Vinatieri went undrafted out of North Dakota St. in '96 and played in NFL Europe before playing with the New England Patriots from 1996-2005 and the Indianapolis Colts from 2006-2019. When Adam went unsigned during the 2020 season, the writing was on the wall for a now 48-year-old, but the three-time All-Pro and member of the NFL's 100th Anniversary Team made his retirement official today on The Pat McAfee Show.
Adam Vinatieri wasn't just a kicker, he was a football player.
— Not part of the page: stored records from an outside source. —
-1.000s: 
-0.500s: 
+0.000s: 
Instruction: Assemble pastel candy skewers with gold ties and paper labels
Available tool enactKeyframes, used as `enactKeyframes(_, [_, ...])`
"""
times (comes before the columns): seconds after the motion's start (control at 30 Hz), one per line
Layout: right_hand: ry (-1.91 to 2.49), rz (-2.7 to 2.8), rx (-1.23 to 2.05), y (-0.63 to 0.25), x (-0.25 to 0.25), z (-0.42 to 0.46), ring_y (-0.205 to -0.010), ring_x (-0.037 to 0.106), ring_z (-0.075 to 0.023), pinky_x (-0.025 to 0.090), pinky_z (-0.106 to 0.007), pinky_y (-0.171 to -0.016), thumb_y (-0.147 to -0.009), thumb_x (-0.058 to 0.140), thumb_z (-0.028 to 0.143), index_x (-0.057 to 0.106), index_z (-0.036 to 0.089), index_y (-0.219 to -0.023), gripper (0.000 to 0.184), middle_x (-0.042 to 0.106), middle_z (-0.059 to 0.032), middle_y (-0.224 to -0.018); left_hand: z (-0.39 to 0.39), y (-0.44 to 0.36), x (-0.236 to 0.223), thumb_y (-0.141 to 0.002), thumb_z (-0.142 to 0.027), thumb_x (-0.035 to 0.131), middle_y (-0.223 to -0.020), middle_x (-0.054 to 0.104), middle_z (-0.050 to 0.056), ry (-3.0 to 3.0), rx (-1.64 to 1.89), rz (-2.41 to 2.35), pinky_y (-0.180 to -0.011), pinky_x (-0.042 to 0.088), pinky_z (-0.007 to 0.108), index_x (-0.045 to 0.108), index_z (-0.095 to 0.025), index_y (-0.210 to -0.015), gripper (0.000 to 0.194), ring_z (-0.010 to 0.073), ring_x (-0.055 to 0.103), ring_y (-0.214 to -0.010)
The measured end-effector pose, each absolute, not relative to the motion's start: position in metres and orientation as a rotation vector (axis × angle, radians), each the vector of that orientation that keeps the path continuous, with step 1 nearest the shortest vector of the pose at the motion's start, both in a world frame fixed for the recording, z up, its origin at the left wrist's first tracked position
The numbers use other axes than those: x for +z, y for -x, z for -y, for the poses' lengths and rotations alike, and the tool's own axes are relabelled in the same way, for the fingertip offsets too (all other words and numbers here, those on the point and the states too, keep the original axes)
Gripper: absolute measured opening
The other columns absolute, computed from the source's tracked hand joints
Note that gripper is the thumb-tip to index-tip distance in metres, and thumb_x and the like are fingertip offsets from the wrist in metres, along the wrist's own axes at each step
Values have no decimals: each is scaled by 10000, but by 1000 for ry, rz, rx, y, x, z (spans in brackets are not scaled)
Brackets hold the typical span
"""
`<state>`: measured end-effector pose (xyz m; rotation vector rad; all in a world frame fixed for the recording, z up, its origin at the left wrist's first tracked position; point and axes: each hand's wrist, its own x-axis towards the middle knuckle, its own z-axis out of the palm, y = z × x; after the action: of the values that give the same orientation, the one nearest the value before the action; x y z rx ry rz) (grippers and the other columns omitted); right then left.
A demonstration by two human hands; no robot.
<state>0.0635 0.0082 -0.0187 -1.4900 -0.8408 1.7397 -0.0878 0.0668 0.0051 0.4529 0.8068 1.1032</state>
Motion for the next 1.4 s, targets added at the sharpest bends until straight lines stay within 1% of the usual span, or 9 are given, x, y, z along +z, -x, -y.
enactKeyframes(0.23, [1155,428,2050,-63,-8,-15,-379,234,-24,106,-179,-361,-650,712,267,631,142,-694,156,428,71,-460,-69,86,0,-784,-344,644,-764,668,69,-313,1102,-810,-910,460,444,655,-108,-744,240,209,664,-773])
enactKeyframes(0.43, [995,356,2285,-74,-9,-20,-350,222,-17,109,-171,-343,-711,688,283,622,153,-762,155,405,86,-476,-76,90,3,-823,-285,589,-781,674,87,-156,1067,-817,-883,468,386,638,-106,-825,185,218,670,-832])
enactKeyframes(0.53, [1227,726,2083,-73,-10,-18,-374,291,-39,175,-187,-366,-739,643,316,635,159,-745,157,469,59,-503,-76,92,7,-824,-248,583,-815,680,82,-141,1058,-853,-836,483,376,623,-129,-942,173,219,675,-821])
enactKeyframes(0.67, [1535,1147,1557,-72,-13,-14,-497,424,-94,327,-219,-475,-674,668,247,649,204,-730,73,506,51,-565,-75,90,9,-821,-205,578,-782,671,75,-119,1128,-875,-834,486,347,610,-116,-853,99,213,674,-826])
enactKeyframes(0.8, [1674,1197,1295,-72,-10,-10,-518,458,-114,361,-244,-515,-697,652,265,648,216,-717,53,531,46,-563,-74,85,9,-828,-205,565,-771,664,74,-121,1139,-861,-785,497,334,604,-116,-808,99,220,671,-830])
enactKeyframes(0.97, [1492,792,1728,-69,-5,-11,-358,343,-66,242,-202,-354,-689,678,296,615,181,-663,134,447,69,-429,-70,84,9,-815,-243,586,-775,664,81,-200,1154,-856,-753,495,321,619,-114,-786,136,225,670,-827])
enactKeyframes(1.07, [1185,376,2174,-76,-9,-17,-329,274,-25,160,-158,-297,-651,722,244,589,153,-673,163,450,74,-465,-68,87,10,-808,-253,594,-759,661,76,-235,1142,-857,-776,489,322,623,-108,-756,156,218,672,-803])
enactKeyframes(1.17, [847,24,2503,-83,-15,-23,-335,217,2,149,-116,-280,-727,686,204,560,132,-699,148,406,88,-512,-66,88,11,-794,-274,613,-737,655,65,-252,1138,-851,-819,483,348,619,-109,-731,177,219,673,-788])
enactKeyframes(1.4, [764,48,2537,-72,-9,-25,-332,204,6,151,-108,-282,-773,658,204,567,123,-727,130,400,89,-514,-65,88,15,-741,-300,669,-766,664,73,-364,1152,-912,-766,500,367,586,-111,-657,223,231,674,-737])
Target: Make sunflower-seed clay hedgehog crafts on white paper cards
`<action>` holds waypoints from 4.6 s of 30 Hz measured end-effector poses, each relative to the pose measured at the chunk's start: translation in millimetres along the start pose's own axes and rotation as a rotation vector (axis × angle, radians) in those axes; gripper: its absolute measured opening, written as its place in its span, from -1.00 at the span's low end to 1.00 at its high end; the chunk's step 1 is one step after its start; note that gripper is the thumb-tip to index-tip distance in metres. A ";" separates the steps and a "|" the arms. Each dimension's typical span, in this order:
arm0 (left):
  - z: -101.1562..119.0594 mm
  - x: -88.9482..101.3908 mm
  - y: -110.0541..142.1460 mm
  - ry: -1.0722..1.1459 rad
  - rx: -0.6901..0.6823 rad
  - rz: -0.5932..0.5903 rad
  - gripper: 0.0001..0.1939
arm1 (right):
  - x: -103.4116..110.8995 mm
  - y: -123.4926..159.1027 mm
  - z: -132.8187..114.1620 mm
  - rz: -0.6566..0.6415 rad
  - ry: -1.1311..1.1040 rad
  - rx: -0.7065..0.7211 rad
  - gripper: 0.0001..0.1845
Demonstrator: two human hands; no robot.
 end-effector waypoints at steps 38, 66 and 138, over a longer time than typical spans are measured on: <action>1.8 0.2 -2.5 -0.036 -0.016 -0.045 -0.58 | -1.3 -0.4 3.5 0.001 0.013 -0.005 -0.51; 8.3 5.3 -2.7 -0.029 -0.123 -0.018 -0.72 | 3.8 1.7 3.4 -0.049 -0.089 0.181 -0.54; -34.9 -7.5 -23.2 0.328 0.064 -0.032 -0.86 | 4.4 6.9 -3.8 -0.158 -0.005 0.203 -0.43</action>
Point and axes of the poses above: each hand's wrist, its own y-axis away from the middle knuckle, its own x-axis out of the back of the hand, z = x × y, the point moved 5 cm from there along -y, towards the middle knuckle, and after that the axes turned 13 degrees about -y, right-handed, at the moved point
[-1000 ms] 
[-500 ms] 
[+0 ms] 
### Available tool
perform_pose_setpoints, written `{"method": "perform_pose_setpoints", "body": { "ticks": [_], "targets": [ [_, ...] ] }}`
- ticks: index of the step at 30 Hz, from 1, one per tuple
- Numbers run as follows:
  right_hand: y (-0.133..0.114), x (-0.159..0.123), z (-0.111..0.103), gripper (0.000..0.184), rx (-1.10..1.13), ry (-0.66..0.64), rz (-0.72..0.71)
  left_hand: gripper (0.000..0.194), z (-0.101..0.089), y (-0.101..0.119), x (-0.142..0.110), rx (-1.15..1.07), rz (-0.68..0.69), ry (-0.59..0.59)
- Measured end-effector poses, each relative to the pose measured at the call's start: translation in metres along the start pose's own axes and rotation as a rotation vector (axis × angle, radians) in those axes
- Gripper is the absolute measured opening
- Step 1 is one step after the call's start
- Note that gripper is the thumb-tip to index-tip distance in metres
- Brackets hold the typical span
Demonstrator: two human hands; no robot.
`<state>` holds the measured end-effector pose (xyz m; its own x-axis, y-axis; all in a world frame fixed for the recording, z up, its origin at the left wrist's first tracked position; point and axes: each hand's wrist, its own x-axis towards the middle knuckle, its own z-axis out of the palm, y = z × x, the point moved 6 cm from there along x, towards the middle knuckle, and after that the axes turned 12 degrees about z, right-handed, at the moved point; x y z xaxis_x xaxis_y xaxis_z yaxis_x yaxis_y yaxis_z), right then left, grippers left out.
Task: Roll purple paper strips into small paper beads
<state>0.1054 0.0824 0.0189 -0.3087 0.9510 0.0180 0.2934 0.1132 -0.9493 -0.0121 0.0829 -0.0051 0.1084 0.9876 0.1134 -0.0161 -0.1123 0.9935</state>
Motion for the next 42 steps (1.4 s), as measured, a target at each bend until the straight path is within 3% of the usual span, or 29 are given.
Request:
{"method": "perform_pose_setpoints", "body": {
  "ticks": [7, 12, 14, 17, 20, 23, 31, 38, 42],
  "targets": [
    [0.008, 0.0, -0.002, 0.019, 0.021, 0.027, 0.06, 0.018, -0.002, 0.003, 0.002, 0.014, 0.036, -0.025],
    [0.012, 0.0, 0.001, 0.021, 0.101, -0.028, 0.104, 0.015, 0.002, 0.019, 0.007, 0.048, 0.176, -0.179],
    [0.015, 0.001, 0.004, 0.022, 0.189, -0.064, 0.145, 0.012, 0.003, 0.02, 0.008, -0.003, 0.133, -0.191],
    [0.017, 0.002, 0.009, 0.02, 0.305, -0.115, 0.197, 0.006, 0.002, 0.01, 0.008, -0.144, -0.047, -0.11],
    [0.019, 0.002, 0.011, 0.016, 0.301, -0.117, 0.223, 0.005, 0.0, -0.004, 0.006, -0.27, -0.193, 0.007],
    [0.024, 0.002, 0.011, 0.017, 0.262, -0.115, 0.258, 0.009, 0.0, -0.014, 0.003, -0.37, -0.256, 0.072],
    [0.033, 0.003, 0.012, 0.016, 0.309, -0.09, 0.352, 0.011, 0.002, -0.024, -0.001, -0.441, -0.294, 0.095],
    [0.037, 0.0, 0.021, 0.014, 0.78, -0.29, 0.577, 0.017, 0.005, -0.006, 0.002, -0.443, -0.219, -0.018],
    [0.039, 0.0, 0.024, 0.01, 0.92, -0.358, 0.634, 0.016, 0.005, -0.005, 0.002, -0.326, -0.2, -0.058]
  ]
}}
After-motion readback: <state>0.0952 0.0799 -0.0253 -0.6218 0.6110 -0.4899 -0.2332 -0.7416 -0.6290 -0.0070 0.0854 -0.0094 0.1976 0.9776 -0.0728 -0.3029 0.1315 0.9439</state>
Vinatieri retires as not only the all-time leading scorer in the 101-year history of the National Football League, but he is a four-time Super Bowl champ (most ever by a kicker). He's not a champ in the way Juwan Howard is.
Adam Vinatieri has a laundry list of historic kicks under his belt. The 2001 Patriots hold the record for fewest points scored in the postseason for a Super Bowl champion (60), and Adam scored 24 of them. In case you're eight years old, there have been three game-winning kicks in Super Bowl history, and Adam has two of them.
Adam might be the Carlton Fisk of football. Sure he played more time away from Boston, but everybody remembers his career from New England. He was one of the most important pieces of the first Patriots dynasty. Five years from now, he'll be the 3rd ever full-time kicker inducted into the Pro Football Hall of Fame.
Congratulations on the best career a kicker has ever had. Way to sit on the fence, Joe!